On Friday, October 17, 2003, at 09:52 AM, Stephen Messimer wrote:


I think I understand what you mean by low ASCII.

This is redundant, of course!


The ASCII codes are 7-bit codes. That means in a byte there is an additional 128 values, that are used as character codes in some environments. Richard is suggesting that a conservative approach is to ignore the upper codes.

(The term US-ASCII is redundant, too. It is also a bit abrasive, but since it is written into several standards, it has to be used at times.)

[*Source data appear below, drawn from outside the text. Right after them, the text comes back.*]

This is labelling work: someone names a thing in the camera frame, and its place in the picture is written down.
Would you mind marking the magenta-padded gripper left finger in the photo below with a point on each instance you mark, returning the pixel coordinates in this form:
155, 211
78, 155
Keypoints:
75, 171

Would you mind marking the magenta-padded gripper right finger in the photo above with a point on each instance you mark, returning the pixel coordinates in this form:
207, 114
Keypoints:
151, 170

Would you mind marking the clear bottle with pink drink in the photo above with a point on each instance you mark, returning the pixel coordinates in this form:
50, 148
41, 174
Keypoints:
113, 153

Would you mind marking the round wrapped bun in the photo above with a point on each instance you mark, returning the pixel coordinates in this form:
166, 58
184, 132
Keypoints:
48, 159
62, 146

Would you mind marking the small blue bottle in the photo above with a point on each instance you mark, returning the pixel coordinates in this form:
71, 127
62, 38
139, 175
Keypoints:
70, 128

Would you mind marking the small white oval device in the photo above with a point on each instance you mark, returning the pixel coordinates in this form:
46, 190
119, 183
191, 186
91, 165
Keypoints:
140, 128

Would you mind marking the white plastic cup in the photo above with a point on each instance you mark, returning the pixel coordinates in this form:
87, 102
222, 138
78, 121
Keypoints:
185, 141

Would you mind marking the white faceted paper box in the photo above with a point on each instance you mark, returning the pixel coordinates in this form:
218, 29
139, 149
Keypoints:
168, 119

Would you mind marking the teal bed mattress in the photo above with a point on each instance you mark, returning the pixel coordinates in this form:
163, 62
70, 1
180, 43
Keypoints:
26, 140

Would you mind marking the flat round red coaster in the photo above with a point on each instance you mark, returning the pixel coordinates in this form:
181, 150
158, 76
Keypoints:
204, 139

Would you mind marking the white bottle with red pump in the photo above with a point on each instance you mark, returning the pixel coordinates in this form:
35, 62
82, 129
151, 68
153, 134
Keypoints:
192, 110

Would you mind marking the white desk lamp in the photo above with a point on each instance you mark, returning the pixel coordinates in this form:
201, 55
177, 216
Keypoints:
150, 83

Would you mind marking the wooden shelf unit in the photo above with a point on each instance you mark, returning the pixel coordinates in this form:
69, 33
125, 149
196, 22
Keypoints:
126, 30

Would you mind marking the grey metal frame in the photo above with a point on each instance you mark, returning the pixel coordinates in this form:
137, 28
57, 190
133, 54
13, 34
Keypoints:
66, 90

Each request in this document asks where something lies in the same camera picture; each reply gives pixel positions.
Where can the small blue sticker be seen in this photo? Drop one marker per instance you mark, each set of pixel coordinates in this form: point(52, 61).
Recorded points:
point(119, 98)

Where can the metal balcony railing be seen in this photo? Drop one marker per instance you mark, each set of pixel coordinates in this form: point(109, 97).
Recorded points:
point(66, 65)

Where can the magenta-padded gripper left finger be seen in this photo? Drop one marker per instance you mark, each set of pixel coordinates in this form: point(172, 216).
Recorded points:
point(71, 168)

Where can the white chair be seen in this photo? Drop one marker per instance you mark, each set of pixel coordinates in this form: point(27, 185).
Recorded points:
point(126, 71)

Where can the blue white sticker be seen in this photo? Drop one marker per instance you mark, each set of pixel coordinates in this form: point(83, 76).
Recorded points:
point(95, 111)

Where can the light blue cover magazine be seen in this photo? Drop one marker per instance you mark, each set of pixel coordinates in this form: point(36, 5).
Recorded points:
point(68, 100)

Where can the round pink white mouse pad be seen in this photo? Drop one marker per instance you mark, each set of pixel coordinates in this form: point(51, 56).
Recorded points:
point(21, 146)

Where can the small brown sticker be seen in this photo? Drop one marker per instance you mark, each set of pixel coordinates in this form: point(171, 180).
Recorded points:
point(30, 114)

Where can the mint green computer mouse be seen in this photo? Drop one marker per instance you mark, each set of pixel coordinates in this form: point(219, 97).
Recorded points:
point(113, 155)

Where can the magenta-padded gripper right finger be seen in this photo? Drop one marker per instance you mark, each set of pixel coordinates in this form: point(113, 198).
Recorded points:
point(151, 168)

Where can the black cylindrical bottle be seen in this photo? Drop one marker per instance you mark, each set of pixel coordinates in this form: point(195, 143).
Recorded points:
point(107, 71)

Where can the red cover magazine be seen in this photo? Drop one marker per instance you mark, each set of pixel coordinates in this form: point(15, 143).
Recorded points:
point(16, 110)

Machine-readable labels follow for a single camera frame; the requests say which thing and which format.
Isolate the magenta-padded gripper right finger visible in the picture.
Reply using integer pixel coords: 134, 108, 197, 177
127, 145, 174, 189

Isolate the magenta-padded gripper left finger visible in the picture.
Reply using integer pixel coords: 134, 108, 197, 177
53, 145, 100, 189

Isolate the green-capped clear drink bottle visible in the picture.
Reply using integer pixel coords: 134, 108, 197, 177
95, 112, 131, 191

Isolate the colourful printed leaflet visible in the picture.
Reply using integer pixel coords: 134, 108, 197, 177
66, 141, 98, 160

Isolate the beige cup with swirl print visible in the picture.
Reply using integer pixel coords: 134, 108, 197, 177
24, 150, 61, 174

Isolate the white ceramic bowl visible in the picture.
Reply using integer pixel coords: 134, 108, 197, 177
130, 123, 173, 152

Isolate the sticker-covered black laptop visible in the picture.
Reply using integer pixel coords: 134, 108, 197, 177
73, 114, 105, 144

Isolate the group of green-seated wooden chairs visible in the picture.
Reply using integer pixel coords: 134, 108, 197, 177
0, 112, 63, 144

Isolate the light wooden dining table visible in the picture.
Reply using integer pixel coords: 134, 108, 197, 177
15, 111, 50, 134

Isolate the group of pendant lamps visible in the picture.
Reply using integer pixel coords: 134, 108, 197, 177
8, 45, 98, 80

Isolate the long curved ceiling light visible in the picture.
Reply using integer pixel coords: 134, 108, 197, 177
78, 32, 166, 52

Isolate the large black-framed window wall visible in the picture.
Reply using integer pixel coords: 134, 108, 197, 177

ASCII defines these non-control characters:
space and these...
!"#$%&'()*,-./01234567890:;<=>[EMAIL PROTECTED]
[\]^_`abcdefghijklmnopqrstuvwxyz{|}~

These have key tops on my keyboard.

Not having memorized either the Mac or PC character sets this becomes an issue when I am using a particular character. It would be nice to have a simple list that points out areas where the two character sets diverge.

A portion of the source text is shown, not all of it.